### AIM OF THE EXERCISE
You are asked to filter the data below and copy every line holding "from".

### Collected data entries
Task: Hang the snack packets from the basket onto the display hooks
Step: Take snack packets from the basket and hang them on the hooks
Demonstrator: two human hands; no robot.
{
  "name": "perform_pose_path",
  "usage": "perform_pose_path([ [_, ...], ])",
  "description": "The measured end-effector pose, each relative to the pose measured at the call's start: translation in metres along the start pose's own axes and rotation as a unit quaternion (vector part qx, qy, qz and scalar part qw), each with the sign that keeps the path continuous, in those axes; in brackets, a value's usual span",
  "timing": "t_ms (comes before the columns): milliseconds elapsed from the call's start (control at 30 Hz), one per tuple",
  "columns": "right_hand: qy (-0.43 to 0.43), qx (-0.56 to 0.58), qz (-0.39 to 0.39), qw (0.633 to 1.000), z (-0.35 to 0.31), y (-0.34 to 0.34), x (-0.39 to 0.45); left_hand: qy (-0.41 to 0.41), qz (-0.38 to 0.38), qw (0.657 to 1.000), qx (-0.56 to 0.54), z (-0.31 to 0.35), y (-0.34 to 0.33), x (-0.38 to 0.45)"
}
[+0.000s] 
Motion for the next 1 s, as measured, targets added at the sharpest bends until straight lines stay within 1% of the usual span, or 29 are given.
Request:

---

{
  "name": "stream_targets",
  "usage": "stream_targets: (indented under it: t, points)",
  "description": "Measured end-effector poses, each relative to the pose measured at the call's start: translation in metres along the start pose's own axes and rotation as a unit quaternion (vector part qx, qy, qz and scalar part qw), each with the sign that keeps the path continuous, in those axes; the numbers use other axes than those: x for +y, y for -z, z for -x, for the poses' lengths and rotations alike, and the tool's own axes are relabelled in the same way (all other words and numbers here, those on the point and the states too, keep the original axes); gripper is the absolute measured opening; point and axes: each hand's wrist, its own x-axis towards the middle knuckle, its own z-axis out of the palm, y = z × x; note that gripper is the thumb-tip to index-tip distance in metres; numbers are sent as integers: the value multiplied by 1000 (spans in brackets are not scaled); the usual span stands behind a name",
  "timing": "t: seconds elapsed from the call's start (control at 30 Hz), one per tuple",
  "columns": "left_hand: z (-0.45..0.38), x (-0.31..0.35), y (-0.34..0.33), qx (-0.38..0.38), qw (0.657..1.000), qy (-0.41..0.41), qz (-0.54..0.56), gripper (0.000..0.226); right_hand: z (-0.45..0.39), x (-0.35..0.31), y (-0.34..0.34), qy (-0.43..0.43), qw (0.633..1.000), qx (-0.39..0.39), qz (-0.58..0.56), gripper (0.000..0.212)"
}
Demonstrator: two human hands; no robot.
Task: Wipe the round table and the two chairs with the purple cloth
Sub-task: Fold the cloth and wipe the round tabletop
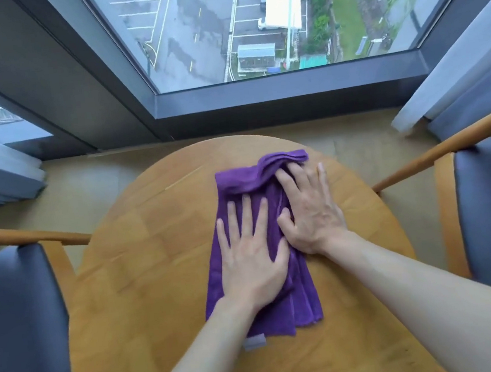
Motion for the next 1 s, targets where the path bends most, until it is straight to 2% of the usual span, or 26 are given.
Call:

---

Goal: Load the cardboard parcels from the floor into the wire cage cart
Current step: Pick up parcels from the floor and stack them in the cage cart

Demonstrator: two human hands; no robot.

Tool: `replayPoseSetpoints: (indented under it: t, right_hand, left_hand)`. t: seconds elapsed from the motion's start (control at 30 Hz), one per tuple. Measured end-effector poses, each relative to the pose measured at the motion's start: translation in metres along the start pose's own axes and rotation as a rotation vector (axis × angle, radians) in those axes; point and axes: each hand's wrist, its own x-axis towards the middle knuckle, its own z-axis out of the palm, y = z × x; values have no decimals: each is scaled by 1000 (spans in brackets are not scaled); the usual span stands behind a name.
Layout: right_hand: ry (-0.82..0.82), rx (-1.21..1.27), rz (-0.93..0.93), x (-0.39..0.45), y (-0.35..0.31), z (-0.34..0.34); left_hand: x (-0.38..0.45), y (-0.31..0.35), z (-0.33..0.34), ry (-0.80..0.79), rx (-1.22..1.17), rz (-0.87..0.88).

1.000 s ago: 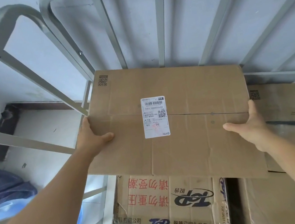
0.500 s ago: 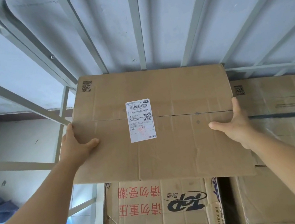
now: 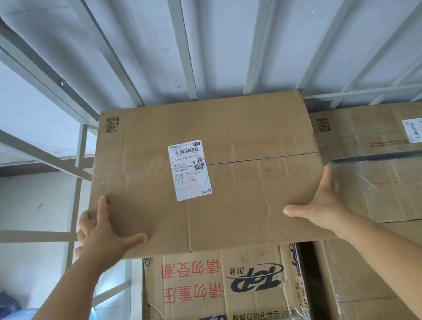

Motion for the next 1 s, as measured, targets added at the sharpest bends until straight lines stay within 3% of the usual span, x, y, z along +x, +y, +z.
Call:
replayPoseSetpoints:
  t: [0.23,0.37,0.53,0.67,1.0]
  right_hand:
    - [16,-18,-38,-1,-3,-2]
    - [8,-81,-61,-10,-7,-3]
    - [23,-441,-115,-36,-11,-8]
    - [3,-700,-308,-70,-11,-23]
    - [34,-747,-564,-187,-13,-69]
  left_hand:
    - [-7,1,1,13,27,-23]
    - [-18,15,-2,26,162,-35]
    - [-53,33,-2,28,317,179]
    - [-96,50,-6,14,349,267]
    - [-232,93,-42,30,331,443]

### WORKED SOLUTION
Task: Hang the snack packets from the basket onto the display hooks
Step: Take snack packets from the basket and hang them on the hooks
  "timing": "t_ms (comes before the columns): milliseconds elapsed from the call's start (control at 30 Hz), one per tuple",
  "timing": "t: seconds elapsed from the call's start (control at 30 Hz), one per tuple",
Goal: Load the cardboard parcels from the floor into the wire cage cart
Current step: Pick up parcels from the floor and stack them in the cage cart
Tool: `replayPoseSetpoints: (indented under it: t, right_hand, left_hand)`. t: seconds elapsed from the motion's start (control at 30 Hz), one per tuple. Measured end-effector poses, each relative to the pose measured at the motion's start: translation in metres along the start pose's own axes and rotation as a rotation vector (axis × angle, radians) in those axes; point and axes: each hand's wrist, its own x-axis towards the middle knuckle, its own z-axis out of the palm, y = z × x; values have no decimals: each is scaled by 1000 (spans in brackets are not scaled); the usual span stands behind a name.

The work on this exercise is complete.